The U.S. Army this week began phase 1 testing of a COVID-19 vaccine it developed, which is aimed at protecting against many coronavirus variants.

The Army-developed vaccine candidate is being tested at the Walter Reed Army Institute of Research (WRAIR) Clinical Trials Center, where researchers expect to enroll 72 healthy adult volunteers ages 18 to 55 years.

Pre-clinical studies indicated that the candidate induces highly potent and broad neutralizing antibody responses against the virus that causes COVID-19 infection, as well as three major SARS-CoV-2 variants, the researchers said.
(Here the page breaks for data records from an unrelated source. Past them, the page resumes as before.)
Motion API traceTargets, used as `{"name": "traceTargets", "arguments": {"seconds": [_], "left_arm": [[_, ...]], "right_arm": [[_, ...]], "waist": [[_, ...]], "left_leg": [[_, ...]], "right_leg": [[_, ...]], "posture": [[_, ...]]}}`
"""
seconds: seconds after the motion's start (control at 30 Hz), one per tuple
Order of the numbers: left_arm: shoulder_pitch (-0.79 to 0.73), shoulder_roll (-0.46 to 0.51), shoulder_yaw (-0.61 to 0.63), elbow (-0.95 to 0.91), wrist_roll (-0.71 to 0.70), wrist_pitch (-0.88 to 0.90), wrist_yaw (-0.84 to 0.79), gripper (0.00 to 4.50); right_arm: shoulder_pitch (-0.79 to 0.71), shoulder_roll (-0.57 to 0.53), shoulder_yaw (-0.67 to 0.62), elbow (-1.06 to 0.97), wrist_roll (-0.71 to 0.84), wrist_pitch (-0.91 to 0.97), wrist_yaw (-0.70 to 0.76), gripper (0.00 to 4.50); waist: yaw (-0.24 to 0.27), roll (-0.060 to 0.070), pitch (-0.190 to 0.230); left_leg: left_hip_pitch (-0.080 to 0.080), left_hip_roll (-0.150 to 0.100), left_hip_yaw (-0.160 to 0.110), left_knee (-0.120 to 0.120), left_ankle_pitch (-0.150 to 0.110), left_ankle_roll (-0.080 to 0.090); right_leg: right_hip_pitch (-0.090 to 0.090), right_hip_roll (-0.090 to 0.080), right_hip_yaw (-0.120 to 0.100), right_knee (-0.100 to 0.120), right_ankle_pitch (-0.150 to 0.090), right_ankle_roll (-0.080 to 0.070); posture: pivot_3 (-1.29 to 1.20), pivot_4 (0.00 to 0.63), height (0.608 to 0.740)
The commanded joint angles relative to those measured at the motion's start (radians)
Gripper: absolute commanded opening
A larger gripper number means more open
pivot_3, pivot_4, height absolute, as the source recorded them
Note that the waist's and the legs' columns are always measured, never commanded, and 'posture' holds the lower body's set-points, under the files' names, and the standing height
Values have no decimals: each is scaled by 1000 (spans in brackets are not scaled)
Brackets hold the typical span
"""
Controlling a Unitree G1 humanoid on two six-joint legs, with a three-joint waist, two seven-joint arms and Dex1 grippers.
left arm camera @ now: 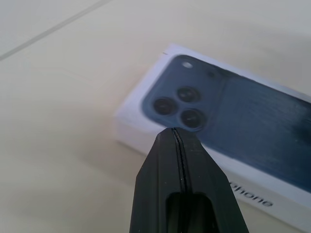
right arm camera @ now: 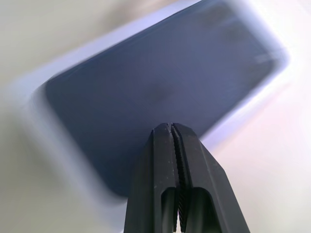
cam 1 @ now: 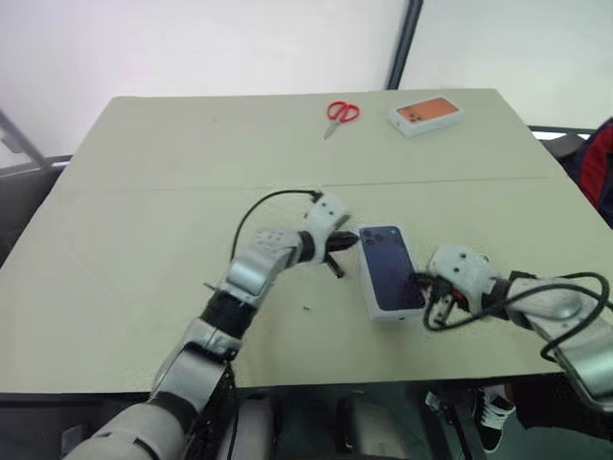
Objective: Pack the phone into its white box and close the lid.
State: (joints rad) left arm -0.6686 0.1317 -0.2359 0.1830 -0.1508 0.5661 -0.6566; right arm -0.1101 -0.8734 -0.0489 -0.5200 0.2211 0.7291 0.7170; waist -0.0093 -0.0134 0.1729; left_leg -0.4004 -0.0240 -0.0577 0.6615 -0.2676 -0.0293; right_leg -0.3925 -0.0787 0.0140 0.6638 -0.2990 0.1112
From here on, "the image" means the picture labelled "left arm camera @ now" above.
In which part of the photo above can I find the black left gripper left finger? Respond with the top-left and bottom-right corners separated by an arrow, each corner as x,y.
130,127 -> 187,233

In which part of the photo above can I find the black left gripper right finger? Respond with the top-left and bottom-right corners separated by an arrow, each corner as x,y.
174,127 -> 249,233

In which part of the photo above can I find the white phone box lid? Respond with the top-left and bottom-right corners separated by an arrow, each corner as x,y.
114,43 -> 311,233
The vaccine’s multi-faced sphere design allows repetitive presentation of the coronavirus spike protein to the immune system, a strategy that may help provide broader protection.

The nanoparticle vaccine uses a ferritin protein platform that “paves the way for a universal vaccine to protect against not only the current virus, but also counter future variants,” said Kayvon Modjarrad, director of the emerging infectious diseases branch at WRAIR who leads the Army’s COVID-19 vaccine research efforts.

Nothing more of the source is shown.